**WHAT THE TASK REQUIRES**
All pictures should be dropped, and only the lines from the top of the entries below through the line containing "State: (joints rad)" repeated exactly, both ends included.
*** Block opens ***
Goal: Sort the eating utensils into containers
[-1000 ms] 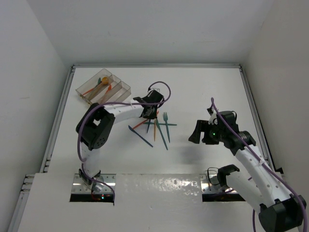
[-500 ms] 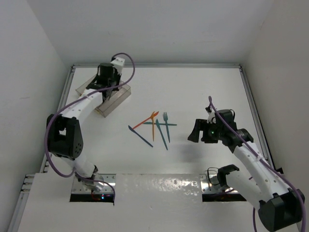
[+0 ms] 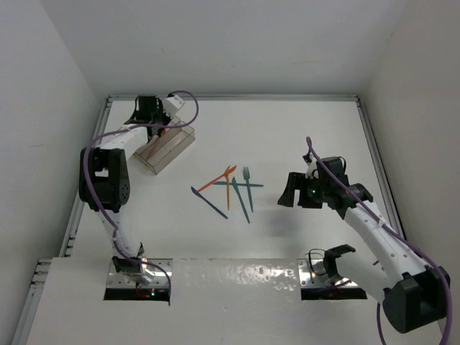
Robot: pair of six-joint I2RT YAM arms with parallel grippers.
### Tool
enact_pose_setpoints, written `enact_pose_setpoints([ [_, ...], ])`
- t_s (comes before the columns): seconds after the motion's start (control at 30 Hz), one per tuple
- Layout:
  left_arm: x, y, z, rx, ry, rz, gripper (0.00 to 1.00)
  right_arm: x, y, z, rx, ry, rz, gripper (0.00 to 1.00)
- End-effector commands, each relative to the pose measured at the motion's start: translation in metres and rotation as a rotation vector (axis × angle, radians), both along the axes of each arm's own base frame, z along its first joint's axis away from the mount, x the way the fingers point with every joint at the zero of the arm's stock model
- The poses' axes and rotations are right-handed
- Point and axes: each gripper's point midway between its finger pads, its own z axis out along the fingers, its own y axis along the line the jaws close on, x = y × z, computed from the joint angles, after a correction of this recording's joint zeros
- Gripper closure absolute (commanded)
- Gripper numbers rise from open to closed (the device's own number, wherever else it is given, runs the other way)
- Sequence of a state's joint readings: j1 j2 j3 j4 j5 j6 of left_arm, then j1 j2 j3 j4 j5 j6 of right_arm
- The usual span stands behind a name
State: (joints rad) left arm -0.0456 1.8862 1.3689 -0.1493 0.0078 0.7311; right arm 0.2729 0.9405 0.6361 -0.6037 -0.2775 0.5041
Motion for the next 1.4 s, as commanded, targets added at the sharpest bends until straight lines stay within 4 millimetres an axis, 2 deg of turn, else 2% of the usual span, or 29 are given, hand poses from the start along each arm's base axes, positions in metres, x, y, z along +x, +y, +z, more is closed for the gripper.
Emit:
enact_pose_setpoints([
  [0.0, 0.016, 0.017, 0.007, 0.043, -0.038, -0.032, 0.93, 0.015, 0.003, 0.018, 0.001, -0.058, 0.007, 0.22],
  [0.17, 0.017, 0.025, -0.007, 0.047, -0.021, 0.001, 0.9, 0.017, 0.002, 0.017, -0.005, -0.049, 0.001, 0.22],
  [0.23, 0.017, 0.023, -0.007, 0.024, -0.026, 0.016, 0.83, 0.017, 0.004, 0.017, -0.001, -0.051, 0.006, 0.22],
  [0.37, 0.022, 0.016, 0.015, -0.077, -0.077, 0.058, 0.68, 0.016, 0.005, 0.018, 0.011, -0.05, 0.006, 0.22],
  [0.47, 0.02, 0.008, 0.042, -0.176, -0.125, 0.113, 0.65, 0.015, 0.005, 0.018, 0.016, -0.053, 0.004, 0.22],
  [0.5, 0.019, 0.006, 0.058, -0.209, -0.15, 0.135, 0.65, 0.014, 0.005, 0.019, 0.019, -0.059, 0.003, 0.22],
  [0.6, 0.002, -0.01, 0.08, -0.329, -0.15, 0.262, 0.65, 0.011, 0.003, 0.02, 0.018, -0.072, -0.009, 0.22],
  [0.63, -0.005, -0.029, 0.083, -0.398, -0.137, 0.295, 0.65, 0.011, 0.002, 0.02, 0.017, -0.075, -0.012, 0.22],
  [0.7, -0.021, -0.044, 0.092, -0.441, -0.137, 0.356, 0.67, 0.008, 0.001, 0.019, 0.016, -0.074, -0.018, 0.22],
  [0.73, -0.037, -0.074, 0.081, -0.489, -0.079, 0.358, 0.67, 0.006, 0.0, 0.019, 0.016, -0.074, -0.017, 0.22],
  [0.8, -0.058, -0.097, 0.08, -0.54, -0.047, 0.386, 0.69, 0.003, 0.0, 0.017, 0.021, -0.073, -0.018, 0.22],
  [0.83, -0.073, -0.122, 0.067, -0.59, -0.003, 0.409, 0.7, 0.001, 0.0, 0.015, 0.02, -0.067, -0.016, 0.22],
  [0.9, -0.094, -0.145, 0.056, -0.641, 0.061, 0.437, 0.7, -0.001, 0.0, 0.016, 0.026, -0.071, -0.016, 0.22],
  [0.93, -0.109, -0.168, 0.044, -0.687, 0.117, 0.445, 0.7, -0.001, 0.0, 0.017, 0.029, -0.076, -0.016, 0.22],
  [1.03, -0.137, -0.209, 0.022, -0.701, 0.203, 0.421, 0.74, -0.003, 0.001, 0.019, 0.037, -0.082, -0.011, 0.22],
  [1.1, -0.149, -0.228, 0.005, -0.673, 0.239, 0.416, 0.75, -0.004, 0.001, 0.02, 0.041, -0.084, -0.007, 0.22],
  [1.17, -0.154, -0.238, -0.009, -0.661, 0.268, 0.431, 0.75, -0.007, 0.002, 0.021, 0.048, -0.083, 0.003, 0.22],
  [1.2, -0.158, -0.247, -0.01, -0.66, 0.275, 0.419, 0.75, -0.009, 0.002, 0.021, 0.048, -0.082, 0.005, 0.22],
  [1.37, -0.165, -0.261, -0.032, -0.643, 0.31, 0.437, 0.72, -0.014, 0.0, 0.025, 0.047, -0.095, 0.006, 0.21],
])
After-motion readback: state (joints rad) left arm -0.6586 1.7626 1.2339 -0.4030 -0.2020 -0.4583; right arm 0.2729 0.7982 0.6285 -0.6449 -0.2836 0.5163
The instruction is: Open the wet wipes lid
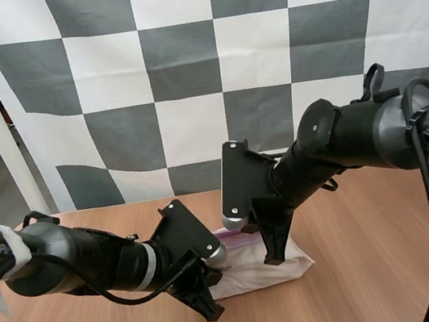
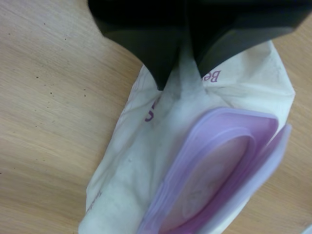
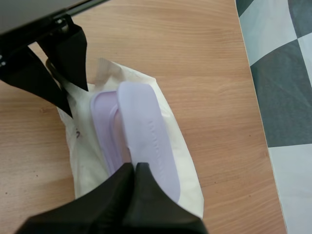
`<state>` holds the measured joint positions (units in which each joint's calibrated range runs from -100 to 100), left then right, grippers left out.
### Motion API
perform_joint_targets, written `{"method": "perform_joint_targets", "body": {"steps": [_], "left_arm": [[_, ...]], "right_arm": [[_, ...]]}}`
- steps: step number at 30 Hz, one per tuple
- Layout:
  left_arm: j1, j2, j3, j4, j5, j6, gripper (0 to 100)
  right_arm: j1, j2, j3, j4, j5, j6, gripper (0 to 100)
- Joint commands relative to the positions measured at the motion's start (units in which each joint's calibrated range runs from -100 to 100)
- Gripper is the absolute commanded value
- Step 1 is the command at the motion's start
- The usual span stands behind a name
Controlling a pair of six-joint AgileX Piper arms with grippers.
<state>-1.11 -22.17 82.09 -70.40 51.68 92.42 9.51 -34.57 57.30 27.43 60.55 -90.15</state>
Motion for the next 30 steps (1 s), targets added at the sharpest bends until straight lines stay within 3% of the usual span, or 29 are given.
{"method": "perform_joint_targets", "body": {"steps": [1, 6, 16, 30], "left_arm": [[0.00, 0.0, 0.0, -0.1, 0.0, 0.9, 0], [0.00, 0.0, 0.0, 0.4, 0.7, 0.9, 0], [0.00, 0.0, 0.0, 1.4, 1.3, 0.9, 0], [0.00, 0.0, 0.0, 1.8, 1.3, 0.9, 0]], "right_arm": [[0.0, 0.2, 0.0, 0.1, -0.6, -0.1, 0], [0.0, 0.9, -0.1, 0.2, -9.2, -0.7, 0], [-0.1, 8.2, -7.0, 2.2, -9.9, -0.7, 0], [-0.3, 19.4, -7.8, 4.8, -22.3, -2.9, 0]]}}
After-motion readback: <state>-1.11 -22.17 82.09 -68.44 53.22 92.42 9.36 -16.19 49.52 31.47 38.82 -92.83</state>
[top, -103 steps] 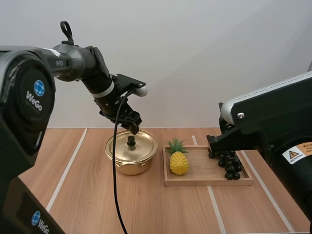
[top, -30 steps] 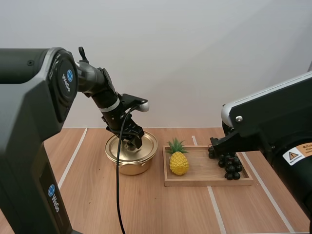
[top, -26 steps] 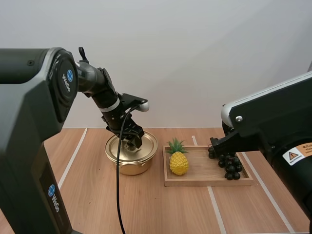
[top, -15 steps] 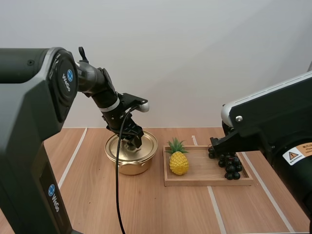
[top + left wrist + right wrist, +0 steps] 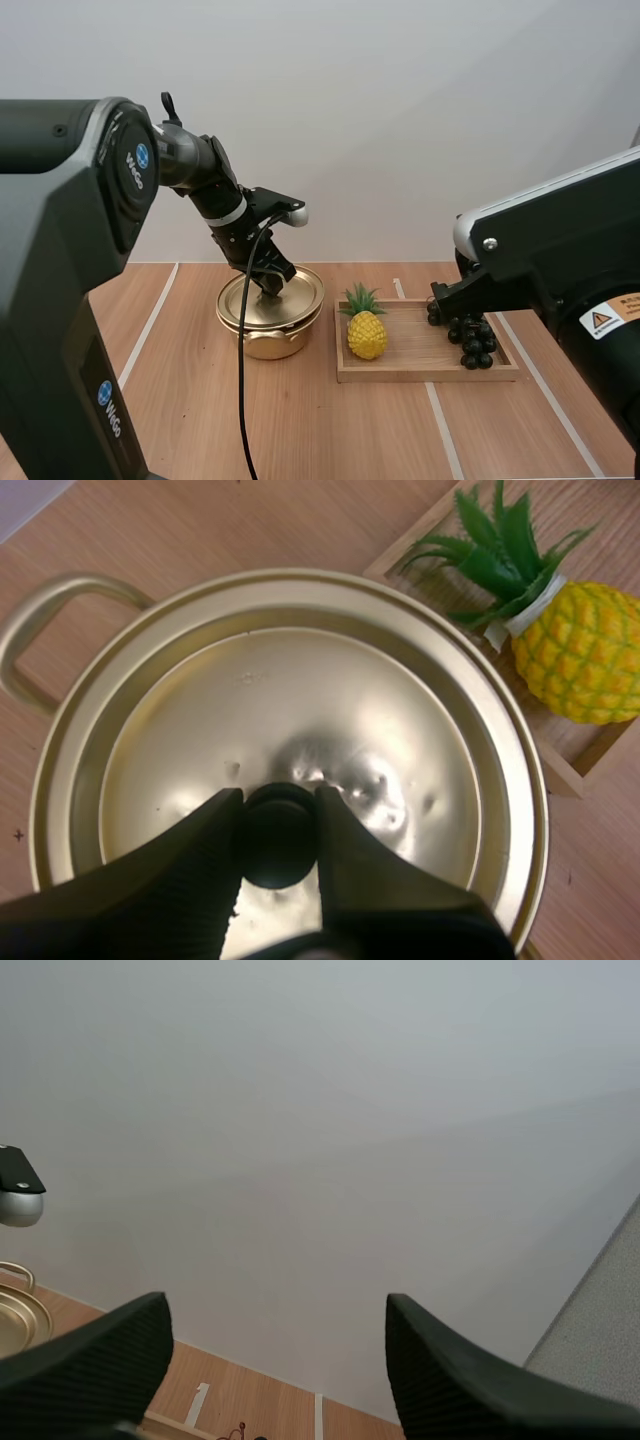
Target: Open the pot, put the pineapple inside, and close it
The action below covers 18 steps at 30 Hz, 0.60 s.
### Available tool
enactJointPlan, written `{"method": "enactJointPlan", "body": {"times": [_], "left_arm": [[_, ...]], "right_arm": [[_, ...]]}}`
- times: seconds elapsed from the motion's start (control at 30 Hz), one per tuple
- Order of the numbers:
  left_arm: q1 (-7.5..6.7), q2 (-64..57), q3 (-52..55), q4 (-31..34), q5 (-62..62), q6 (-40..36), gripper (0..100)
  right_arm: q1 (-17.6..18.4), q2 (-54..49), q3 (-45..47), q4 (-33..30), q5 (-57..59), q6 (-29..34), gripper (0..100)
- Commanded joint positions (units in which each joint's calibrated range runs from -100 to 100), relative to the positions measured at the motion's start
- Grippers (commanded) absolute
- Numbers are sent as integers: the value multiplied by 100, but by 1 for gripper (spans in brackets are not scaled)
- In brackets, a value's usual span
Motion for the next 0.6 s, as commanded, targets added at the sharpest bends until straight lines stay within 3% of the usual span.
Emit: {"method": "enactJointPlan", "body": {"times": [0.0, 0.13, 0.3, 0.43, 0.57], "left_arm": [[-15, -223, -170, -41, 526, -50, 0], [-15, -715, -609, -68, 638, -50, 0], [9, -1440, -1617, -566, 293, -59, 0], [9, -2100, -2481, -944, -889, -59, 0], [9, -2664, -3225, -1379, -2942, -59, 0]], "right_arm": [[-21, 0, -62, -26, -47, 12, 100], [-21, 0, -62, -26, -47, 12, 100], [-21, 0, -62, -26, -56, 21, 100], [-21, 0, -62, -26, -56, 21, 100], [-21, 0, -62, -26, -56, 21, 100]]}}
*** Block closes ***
**EXERCISE RESPONSE**
Goal: Sort the eating utensils into containers
[-1000 ms] 
[-500 ms] 
[+0 ms] 
Robot: pair of six-joint I2RT YAM arms with parallel grippers.
### Tool
enact_pose_setpoints, written `enact_pose_setpoints([ [_, ...], ])`
- t_s (comes before the columns): seconds after the motion's start (control at 30 Hz), one per tuple
- Layout:
  left_arm: x, y, z, rx, ry, rz, gripper (0.00 to 1.00)
  right_arm: x, y, z, rx, ry, rz, gripper (0.00 to 1.00)
- End-effector commands, each relative to the pose measured at the motion's start: translation in metres and rotation as a rotation vector (axis × angle, radians), both along the axes of each arm's own base frame, z along its first joint's axis away from the mount, x the way the fingers point with every joint at the zero of the arm's stock model
- The poses' axes and rotations are right-handed
- Point and axes: each gripper's point midway between its finger pads, its own z axis out along the fingers, its own y axis along the line the jaws close on, x = y × z, computed from the joint angles, after a correction of this recording's joint zeros
- Gripper closure absolute (commanded)
- Gripper numbers rise from open to closed (the device's own number, wherever else it is given, runs the other way)
- Sequence of a state's joint readings: j1 j2 j3 j4 j5 j6 of left_arm, then j1 j2 j3 j4 j5 j6 of right_arm
- The usual span stands behind a name
State: (joints rad) left arm -0.0456 1.8862 1.3689 -0.1493 0.0078 0.7311; right arm 0.2729 0.9405 0.6361 -0.6037 -0.2775 0.5041

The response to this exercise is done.